Workload Stabilization Strategy

Synopsis

display name: Workload stabilization

goal: workload_balancing

Workload Stabilization control using live migration

This workload stabilization strategy is based on the standard deviation algorithm, as a measure of cluster resource usage balance. The goal is to determine if there is an overload in a cluster and respond to it by migrating VMs to stabilize the cluster.

The standard deviation is determined using normalized CPU and/or memory usage values, which are scaled to a range between 0 and 1 based on the usage metrics in the data sources.

A standard deviation of 0 means that your cluster’s resources are perfectly balanced, with all usage values being identical. However, a standard deviation of 0.5 indicates completely unbalanced resource usage, where some resources are heavily utilized and others are not at all.

This strategy has been tested in a small (32 nodes) cluster.

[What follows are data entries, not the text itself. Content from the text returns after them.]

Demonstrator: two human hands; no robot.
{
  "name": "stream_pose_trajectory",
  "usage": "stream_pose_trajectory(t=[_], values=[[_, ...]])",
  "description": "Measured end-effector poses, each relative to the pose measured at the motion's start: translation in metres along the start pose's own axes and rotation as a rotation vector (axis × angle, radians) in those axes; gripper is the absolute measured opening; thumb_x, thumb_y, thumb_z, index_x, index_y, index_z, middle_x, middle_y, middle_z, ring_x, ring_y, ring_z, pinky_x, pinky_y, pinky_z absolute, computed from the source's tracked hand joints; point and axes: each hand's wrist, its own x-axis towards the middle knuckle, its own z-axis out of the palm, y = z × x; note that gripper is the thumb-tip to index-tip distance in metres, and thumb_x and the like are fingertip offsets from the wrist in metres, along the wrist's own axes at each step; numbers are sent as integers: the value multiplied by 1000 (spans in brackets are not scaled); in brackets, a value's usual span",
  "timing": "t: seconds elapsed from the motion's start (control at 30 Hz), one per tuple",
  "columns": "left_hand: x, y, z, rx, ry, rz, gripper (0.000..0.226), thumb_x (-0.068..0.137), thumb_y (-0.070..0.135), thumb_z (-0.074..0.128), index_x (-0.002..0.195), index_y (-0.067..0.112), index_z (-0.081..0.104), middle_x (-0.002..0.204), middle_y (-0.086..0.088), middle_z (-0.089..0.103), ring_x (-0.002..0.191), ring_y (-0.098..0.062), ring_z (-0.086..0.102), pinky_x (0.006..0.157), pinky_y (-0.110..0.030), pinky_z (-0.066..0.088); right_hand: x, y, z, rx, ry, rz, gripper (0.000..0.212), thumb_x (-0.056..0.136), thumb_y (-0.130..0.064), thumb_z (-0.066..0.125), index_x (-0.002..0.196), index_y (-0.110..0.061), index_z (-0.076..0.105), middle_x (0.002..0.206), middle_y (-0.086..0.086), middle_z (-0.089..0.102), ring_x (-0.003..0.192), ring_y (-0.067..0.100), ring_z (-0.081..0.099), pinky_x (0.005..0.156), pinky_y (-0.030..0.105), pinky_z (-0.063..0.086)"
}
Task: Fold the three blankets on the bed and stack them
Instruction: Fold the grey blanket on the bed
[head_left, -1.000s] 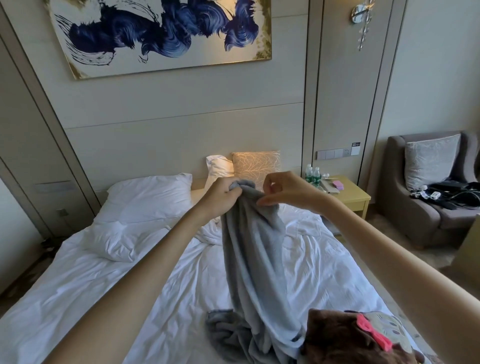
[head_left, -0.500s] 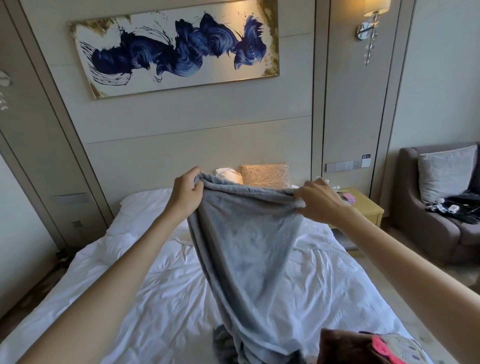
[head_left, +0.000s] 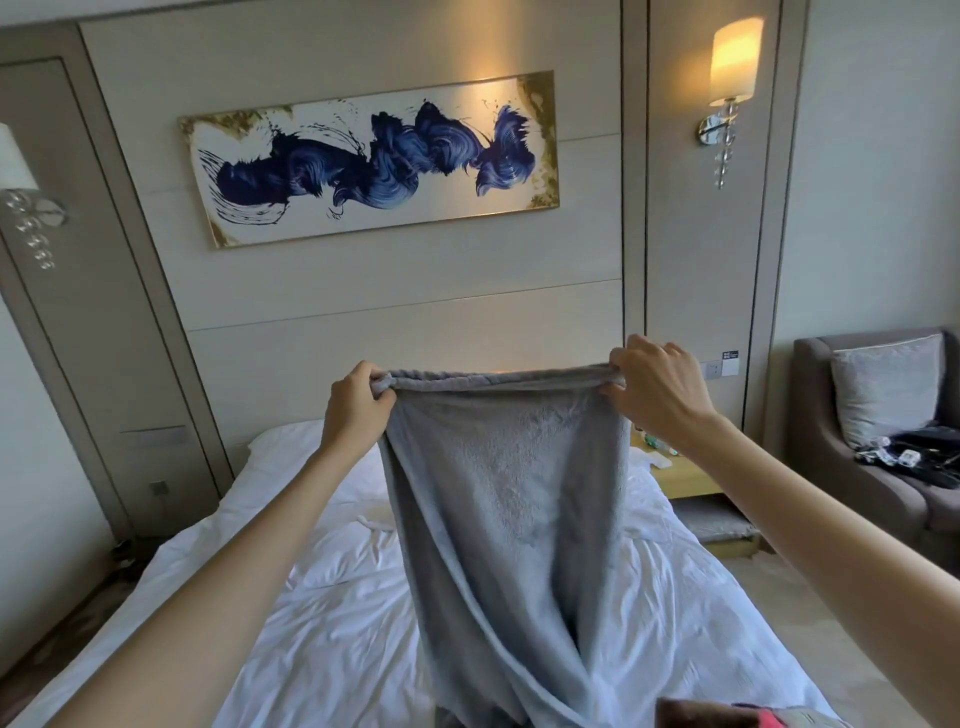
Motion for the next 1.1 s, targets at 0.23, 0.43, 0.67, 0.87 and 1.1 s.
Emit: stream_pose_trajectory(t=[0.23, 0.43, 0.67, 0.87, 1.1], values=[[-22, 34, -23, -240, 65, -192, 13, 90, 10, 61, 92, -1, 66, 86, -9, 61, 80, -23, 53, 57, -27, 34, -28, -9, -50, 379, 72, 306, 9, 76, -21, 68, 81, -17, 61, 78, 6, 65, 69, 30, 58, 58, 33, 47], [-49, 98, -92, -546, 146, -277, 10, 94, 14, 58, 102, 8, 60, 101, -8, 61, 94, -23, 57, 77, -31, 44, -46, -11, -142, 903, 102, 264, 18, 72, -11, 75, 71, -11, 57, 75, 1, 57, 73, 18, 53, 56, 25, 35], [-84, 196, -186, -636, 236, -239, 21, 104, 21, 38, 118, 10, 49, 119, -7, 55, 109, -20, 51, 95, -32, 43, -86, -7, -278, 1613, -172, 46, 27, 78, -3, 69, 64, -19, 52, 65, -10, 62, 63, -1, 60, 56, 15, 43], [-137, 266, -255, -568, 222, -169, 25, 104, 18, 34, 127, 15, 43, 120, -4, 51, 110, -20, 48, 96, -34, 42, -133, 11, -376, 1584, -282, -139, 8, 73, -22, 70, 74, -22, 63, 79, -7, 64, 73, 1, 59, 66, 20, 41], [-191, 304, -310, -389, 192, -114, 29, 106, 31, 32, 126, 13, 43, 118, -6, 53, 105, -21, 52, 90, -37, 46, -167, 35, -442, 1206, -325, -98, 15, 77, -15, 72, 92, -14, 74, 98, 9, 68, 95, 25, 56, 79, 29, 42]])
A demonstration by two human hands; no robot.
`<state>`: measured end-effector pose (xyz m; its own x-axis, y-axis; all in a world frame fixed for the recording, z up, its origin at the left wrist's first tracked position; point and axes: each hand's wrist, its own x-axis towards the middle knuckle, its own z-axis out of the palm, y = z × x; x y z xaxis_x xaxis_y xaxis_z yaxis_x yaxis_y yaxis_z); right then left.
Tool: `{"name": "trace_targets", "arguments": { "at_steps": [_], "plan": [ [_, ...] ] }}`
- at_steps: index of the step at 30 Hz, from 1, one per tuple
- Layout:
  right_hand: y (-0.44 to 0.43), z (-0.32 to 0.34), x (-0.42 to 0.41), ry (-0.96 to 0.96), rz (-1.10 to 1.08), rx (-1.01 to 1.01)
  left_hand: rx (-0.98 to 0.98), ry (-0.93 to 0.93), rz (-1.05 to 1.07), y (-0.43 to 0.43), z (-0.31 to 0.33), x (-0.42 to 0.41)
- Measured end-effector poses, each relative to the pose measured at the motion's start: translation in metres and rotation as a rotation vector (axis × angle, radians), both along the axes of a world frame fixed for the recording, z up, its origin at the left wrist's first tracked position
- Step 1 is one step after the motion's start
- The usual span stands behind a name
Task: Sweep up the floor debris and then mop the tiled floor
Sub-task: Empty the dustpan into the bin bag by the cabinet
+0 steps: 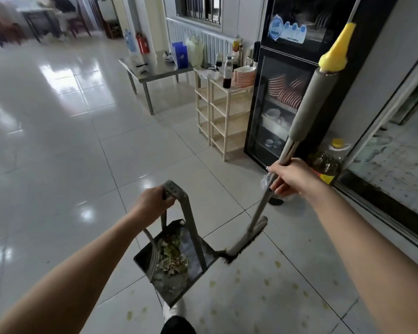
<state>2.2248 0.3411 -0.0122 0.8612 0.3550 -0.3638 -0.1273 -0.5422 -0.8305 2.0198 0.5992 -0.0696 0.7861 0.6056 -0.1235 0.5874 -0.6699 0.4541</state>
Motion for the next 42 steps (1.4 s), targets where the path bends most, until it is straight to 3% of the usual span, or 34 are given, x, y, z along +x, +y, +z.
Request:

It assumes that live migrations are possible in your cluster.

Requirements

Metrics

The workload_stabilization strategy requires the following metrics:

metric

description

instance_ram_usage

ram memory usage in an instance as float in megabytes

instance_cpu_usage

cpu usage in an instance as float ranging between 0 and 100 representing the total cpu usage as percentage

host_ram_usage

ram memory usage in a compute node as float in megabytes

host_cpu_usage

cpu usage in a compute node as float ranging between 0 and 100 representing the total cpu usage as percentage

Cluster data model

Default Watcher’s Compute cluster data model:

Nova cluster data model collector

The Nova cluster data model collector creates an in-memory representation of the resources exposed by the compute service.

Actions

Default Watcher’s actions:

action

description

migration

Migrates a server to a destination nova-compute host

This action will allow you to migrate a server to another compute destination host. Migration type ‘live’ can only be used for migrating active VMs. Migration type ‘cold’ can be used for migrating non-active VMs as well active VMs, which will be shut down while migrating.

The action schema is:

schema = Schema({
 'resource_id': str,  # should be a UUID
 'migration_type': str,  # choices -> "live", "cold"
 'destination_node': str,
 'source_node': str,
})

The resource_id is the UUID of the server to migrate. The source_node and destination_node parameters are respectively the source and the destination compute hostname.

Note

Nova API version must be 2.56 or above if destination_node parameter is given.

Planner

Default Watcher’s planner:

Weight planner implementation

This implementation builds actions with parents in accordance with weights. Set of actions having a higher weight will be scheduled before the other ones. There are two config options to configure: action_weights and parallelization.

Limitations

  • This planner requires to have action_weights and parallelization configs tuned well.

Configuration

Strategy parameters are:

parameter

type

default Value

description

metrics

array

[“instance_cpu_usage”, “instance_ram_usage”]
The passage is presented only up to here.